• **Description of the task**
Repeat the entries below exactly, pictures excluded.

(Extracted data entries)
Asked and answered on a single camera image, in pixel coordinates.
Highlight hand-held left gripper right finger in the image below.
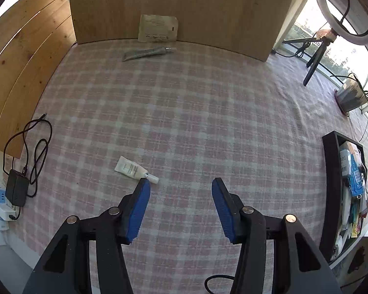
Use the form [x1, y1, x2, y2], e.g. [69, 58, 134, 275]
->
[211, 178, 342, 294]

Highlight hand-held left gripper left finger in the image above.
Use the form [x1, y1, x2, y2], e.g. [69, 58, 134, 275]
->
[23, 178, 151, 294]

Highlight blue plastic packet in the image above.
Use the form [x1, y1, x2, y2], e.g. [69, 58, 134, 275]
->
[346, 151, 365, 199]

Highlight grey foil sachet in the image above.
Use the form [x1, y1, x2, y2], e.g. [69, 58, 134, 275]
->
[339, 148, 352, 176]

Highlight black tray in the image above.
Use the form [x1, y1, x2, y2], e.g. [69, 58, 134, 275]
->
[319, 131, 368, 262]

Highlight small white tube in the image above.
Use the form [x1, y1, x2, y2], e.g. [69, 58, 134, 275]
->
[115, 156, 159, 184]

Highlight potted plant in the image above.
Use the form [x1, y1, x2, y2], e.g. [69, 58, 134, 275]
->
[331, 73, 368, 135]

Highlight pink plaid tablecloth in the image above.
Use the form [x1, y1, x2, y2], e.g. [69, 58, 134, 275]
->
[6, 38, 368, 294]

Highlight black power adapter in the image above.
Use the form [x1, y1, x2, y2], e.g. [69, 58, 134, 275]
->
[5, 169, 29, 207]

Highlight black tripod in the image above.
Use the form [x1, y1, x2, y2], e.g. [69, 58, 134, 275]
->
[282, 27, 339, 87]

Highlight white power strip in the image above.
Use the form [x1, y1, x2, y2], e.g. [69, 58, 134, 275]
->
[0, 184, 20, 231]

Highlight grey tube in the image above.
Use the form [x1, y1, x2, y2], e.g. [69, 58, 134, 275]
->
[122, 47, 174, 62]

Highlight pine plank panel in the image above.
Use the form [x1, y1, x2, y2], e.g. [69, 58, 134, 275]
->
[0, 0, 77, 159]

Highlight beige paper packet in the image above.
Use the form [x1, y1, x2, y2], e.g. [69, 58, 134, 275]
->
[138, 14, 179, 42]

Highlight light wooden board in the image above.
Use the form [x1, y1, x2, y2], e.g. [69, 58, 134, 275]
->
[68, 0, 299, 62]

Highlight black power cable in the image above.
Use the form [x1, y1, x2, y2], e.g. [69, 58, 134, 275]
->
[3, 114, 53, 198]

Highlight black tripod cable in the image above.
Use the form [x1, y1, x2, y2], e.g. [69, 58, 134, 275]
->
[273, 41, 313, 59]

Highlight white window frame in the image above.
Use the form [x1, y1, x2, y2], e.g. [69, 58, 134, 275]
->
[273, 0, 318, 52]

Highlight white ring light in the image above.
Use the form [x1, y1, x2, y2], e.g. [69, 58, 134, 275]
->
[313, 0, 368, 39]

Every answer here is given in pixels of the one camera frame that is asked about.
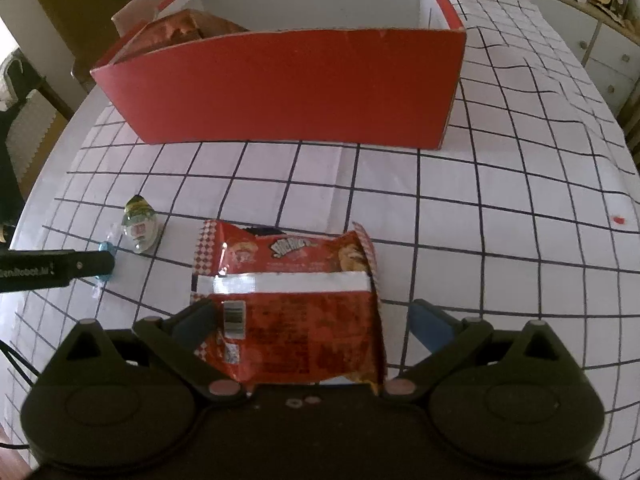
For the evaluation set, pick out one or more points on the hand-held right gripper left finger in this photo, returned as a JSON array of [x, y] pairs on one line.
[[195, 326]]

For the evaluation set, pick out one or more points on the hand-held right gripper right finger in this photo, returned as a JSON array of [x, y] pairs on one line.
[[431, 327]]

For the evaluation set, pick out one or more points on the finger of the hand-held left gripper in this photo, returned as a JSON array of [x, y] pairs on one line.
[[92, 264]]

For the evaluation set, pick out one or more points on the blue candy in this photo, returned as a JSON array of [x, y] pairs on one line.
[[107, 246]]

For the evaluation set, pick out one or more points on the red snack packet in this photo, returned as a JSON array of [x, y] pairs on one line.
[[300, 330]]

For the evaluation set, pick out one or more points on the brown snack packet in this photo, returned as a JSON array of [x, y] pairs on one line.
[[175, 27]]

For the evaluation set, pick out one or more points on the red cardboard box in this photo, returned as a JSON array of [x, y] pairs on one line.
[[300, 90]]

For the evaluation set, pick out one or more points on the yellow wooden bench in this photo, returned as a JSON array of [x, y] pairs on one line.
[[30, 125]]

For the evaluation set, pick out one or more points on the white drawer cabinet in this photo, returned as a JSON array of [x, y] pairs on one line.
[[610, 60]]

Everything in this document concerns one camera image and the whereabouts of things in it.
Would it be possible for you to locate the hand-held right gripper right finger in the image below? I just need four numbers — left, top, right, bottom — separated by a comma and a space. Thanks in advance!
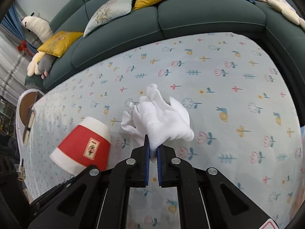
156, 144, 280, 229

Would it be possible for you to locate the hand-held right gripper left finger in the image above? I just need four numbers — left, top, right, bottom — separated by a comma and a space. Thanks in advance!
27, 135, 151, 229

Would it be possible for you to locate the white cloth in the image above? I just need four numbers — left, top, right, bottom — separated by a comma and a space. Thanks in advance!
120, 83, 195, 160

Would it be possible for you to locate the red and white paper cup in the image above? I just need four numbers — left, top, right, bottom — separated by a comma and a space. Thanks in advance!
50, 117, 111, 175

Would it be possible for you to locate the floral light blue tablecloth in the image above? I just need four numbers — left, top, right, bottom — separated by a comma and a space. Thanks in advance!
22, 32, 305, 229

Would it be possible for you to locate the drinking glass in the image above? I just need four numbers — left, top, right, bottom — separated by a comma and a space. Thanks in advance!
16, 163, 26, 182

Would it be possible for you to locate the round wooden side table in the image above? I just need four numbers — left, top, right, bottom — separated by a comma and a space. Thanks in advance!
15, 89, 45, 146

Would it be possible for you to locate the grey and cream plush toy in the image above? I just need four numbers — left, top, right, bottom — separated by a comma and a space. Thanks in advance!
27, 51, 53, 80

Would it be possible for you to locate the small yellow embroidered cushion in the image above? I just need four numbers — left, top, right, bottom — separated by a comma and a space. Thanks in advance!
37, 31, 84, 58

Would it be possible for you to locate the pale blue embroidered cushion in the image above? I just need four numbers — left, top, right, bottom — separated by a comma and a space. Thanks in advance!
83, 0, 136, 38

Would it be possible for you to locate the teal fabric sofa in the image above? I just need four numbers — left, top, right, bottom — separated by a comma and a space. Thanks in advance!
25, 0, 305, 91

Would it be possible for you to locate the white plush toy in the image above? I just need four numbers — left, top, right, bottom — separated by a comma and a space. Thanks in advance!
20, 13, 54, 42

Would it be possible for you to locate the blue curtain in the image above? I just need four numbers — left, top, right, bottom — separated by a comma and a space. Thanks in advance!
8, 3, 39, 58

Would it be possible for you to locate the cream flower cushion pale centre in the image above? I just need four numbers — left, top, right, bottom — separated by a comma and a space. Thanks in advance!
256, 0, 305, 31

• **Answer to this task**
Asked and answered on a single camera image, in pixel coordinates.
Highlight hand-held left gripper right finger in the image below.
Use the form [x1, y1, x2, y2], e.g. [69, 58, 134, 275]
->
[211, 178, 342, 294]

Highlight hand-held left gripper left finger in the image above.
Use the form [x1, y1, x2, y2], e.g. [69, 58, 134, 275]
->
[23, 178, 151, 294]

Highlight blue plastic packet in the image above.
Use the form [x1, y1, x2, y2], e.g. [69, 58, 134, 275]
->
[346, 151, 365, 199]

Highlight grey foil sachet in the image above.
Use the form [x1, y1, x2, y2], e.g. [69, 58, 134, 275]
->
[339, 148, 352, 176]

Highlight black tray in the image above.
Use the form [x1, y1, x2, y2], e.g. [69, 58, 134, 275]
->
[319, 131, 368, 262]

Highlight small white tube in the image above.
Use the form [x1, y1, x2, y2], e.g. [69, 58, 134, 275]
->
[115, 156, 159, 184]

Highlight potted plant in the image above.
Use the form [x1, y1, x2, y2], e.g. [69, 58, 134, 275]
->
[331, 73, 368, 135]

Highlight pink plaid tablecloth in the image above.
Use the form [x1, y1, x2, y2], e.g. [69, 58, 134, 275]
->
[6, 38, 368, 294]

Highlight black power adapter in the image above.
Use the form [x1, y1, x2, y2], e.g. [69, 58, 134, 275]
->
[5, 169, 29, 207]

Highlight black tripod in the image above.
Use the form [x1, y1, x2, y2], e.g. [69, 58, 134, 275]
->
[282, 27, 339, 87]

Highlight white power strip in the image above.
Use the form [x1, y1, x2, y2], e.g. [69, 58, 134, 275]
->
[0, 184, 20, 231]

Highlight grey tube in the image above.
Use the form [x1, y1, x2, y2], e.g. [69, 58, 134, 275]
->
[122, 47, 174, 62]

Highlight pine plank panel in the image above.
Use the form [x1, y1, x2, y2], e.g. [69, 58, 134, 275]
->
[0, 0, 77, 159]

Highlight beige paper packet in the image above.
Use the form [x1, y1, x2, y2], e.g. [69, 58, 134, 275]
->
[138, 14, 179, 42]

Highlight light wooden board in the image above.
Use the form [x1, y1, x2, y2], e.g. [69, 58, 134, 275]
->
[68, 0, 299, 62]

Highlight black power cable in the image above.
Use the form [x1, y1, x2, y2], e.g. [69, 58, 134, 275]
->
[3, 114, 53, 198]

Highlight black tripod cable in the image above.
Use the form [x1, y1, x2, y2], e.g. [69, 58, 134, 275]
->
[273, 41, 313, 59]

Highlight white window frame in the image above.
Use the form [x1, y1, x2, y2], e.g. [69, 58, 134, 275]
->
[273, 0, 318, 52]

Highlight white ring light in the image above.
Use the form [x1, y1, x2, y2], e.g. [69, 58, 134, 275]
->
[313, 0, 368, 39]

Every answer here is given in pixels of the one camera frame that is asked about.
For the evaluation set, pick out one or more points on the hand-held right gripper left finger in this photo, returned as a JSON array of [x, y] pairs on one line.
[[195, 326]]

For the evaluation set, pick out one or more points on the hand-held right gripper right finger in this photo, returned as a JSON array of [x, y] pairs on one line.
[[431, 327]]

For the evaluation set, pick out one or more points on the finger of the hand-held left gripper in this photo, returned as a JSON array of [x, y] pairs on one line.
[[92, 264]]

For the evaluation set, pick out one or more points on the blue candy in this photo, returned as a JSON array of [x, y] pairs on one line.
[[107, 246]]

For the evaluation set, pick out one or more points on the red snack packet in this photo, returned as a JSON array of [x, y] pairs on one line.
[[300, 330]]

For the evaluation set, pick out one or more points on the brown snack packet in this photo, returned as a JSON array of [x, y] pairs on one line.
[[175, 27]]

For the evaluation set, pick out one or more points on the red cardboard box in this photo, returned as a JSON array of [x, y] pairs on one line.
[[300, 90]]

For the evaluation set, pick out one or more points on the yellow wooden bench in this photo, returned as a JSON array of [x, y] pairs on one line.
[[30, 125]]

For the evaluation set, pick out one or more points on the white drawer cabinet in this photo, returned as a JSON array of [x, y] pairs on one line.
[[610, 60]]

Everything in this document concerns one camera image and the whereabouts of things in it.
Would it be possible for you to locate the hand-held right gripper right finger in the image below? I just need four numbers — left, top, right, bottom — separated by a comma and a space. Thanks in advance!
156, 144, 280, 229

Would it be possible for you to locate the hand-held right gripper left finger in the image above? I just need four numbers — left, top, right, bottom — separated by a comma and a space. Thanks in advance!
27, 135, 151, 229

Would it be possible for you to locate the white cloth in the image above? I just need four numbers — left, top, right, bottom — separated by a comma and a space. Thanks in advance!
120, 83, 195, 160

Would it be possible for you to locate the red and white paper cup in the image above? I just need four numbers — left, top, right, bottom — separated by a comma and a space. Thanks in advance!
50, 117, 111, 175

Would it be possible for you to locate the floral light blue tablecloth in the image above? I just need four numbers — left, top, right, bottom — separated by a comma and a space. Thanks in advance!
22, 32, 305, 229

Would it be possible for you to locate the drinking glass in the image above? I just need four numbers — left, top, right, bottom — separated by a comma and a space. Thanks in advance!
16, 163, 26, 182

Would it be possible for you to locate the round wooden side table in the image above? I just need four numbers — left, top, right, bottom — separated by a comma and a space. Thanks in advance!
15, 89, 45, 146

Would it be possible for you to locate the grey and cream plush toy in the image above? I just need four numbers — left, top, right, bottom — separated by a comma and a space. Thanks in advance!
27, 51, 53, 80

Would it be possible for you to locate the small yellow embroidered cushion in the image above? I just need four numbers — left, top, right, bottom — separated by a comma and a space. Thanks in advance!
37, 31, 84, 58

Would it be possible for you to locate the pale blue embroidered cushion in the image above? I just need four numbers — left, top, right, bottom — separated by a comma and a space. Thanks in advance!
83, 0, 136, 38

Would it be possible for you to locate the teal fabric sofa in the image above? I just need four numbers — left, top, right, bottom — separated by a comma and a space. Thanks in advance!
25, 0, 305, 91

Would it be possible for you to locate the white plush toy in the image above? I just need four numbers — left, top, right, bottom — separated by a comma and a space. Thanks in advance!
20, 13, 54, 42

Would it be possible for you to locate the blue curtain in the image above? I just need four numbers — left, top, right, bottom — separated by a comma and a space. Thanks in advance!
8, 3, 39, 58

Would it be possible for you to locate the cream flower cushion pale centre in the image above? I just need four numbers — left, top, right, bottom — separated by a comma and a space. Thanks in advance!
256, 0, 305, 31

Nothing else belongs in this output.